AstraZeneca to Sequence 2 Million Genomes in Search for New Drugs

AstraZeneca and its global biologics research and development arm, MedImmune, today announced an integrated genomics initiative to transform drug discovery and development across its entire research and development pipeline.

The initiative includes new collaborations with Human Longevity, Inc., US; the Wellcome Trust Sanger Institute, UK, and The Institute for Molecular Medicine, Finland. AstraZeneca will also establish an in-house Centre for Genomics Research which will develop a bespoke database comprising genome sequences from samples donated by patients in its clinical trials together with associated clinical and drug response data.

AstraZeneca believes that embedding genomics across its research and development platforms will:

• deliver novel insights into the biology of diseases;
• enable the identification of new targets for medicines;
• support selection of patients for clinical trials;
• allow patients to be matched with treatments more likely to benefit them.

Menelas Pangalos, Executive Vice President, Innovative Medicines & Early Development at AstraZeneca said: “Using the power of genomics is the foundation of our ambition to develop the most innovative and impactful treatments for patients. With the advent of next generation sequencing and the increased sophistication of data analysis, the time is now right to immerse ourselves fully in the international genomics community through these pioneering collaborations and through the creation of our own genome centre. We will leverage information from up to 2 million genome sequences, including over 500,000 from our own clinical trials, to drive drug discovery and development across all our therapeutic areas. Genomics will be fundamental to our laboratory research, our clinical trials and the launch of our medicines for patients.”

• Human Longevity, Inc, US.
  AstraZeneca aims to share up to 500,000 DNA samples with Human Longevity, Inc, from which Human Longevity will sequence full genomes and deploy its state-of-the-art machine learning, pattern recognition and other analytical techniques. These genomic samples will include those donated by patients under optional informed consent in AstraZeneca’s clinical trials. AstraZeneca will also gain access to Human Longevity’s unique database of up to 1 million integrated genomic and health records to add to its analysis.
  
  
• AstraZeneca’s Centre for Genomics Research
  AstraZeneca is creating an in-house Centre for Genomics Research focused on the creation and use of a bespoke database of genome sequences from samples donated by patients in its clinical trials over the past 15 and over the next 10 years, integrated with associated clinical and drug response data. In addition, the Centre will access up to 500,000 genomes available through AstraZeneca’s collaborations and from the public domain. The Centre will be located in AstraZeneca’s corporate headquarters in Cambridge and work closely with the international genomics community to derive broad scientific and clinical benefit from these unprecedented genomic resources.
  
  
• The Wellcome Trust Sanger Institute, Cambridge, UK
  AstraZeneca will establish a research team led by a genomics expert of international reputation, embedded within The Wellcome Trust Sanger Institute’s world-renowned Genome Centre in Cambridge, UK. AstraZeneca will share genomic samples and associated clinical data, plus its drug development expertise across core therapy areas. The two parties will identify new targets and biomarkers with potential use in diagnostic tests.
  
  
• The Institute for Molecular Medicine Finland (FIMM), University of Helsinki, Finland
  AstraZeneca will collaborate with The Institute for Molecular Medicine, Finland and its partners in Finland and the US, to study genes of interest in the Finnish population, which is known to carry a higher than normal frequency of rare variants. Additionally, Finland has an integrated health record system supported by a national biobanking law that facilitates recall of volunteers for thorough clinical evaluation.

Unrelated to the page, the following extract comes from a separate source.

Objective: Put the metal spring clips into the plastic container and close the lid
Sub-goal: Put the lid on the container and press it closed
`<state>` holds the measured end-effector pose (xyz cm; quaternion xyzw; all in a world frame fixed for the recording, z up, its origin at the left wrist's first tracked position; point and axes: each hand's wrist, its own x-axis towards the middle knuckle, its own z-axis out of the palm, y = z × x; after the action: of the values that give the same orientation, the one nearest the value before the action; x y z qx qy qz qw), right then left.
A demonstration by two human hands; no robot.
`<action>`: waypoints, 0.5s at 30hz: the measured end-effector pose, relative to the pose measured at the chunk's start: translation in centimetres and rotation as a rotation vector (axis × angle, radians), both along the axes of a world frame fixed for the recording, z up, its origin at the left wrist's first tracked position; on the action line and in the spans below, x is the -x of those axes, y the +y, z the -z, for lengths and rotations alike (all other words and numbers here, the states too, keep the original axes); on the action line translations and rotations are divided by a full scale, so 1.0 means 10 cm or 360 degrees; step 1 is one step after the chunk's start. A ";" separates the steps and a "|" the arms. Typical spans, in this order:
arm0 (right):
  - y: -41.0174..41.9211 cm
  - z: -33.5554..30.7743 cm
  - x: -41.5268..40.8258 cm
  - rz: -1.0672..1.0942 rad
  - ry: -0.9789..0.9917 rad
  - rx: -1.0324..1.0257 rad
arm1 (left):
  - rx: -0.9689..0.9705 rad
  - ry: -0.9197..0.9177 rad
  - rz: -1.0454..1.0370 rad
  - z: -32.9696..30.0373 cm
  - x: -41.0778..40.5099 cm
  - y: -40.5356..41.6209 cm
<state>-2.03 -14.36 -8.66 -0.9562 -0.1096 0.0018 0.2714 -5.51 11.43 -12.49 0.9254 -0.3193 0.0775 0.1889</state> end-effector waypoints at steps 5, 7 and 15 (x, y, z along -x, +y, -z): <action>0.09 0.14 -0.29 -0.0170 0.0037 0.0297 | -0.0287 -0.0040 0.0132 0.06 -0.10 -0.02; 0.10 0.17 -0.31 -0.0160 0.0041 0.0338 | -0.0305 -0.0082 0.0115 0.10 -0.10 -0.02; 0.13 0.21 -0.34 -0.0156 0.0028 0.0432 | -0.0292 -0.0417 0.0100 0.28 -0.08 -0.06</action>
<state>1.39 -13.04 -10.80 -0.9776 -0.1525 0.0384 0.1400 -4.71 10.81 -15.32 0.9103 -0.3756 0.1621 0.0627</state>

Bahija Jallal, Executive Vice President, MedImmune, said: “The fields of genetics and genomics evolve so rapidly that no single company can internalise this type of research and do it all themselves. We are acutely aware of this, which is why we have chosen to work with the genomics community to leverage external expertise in genomic analyses and the design of large-scale genetic studies. Together, with the rich clinical data from our biobank, we will translate these findings into better understanding of disease and ultimately, more effective treatments for patients.”

In line with AstraZeneca’s “open innovation” approach to research and development, research findings from all collaborations across its genomic platform will be published in peer-reviewed journals, contributing to the broader scientific understanding of the genetic influence of disease and positioning AstraZeneca as a key player in the global genomics research community.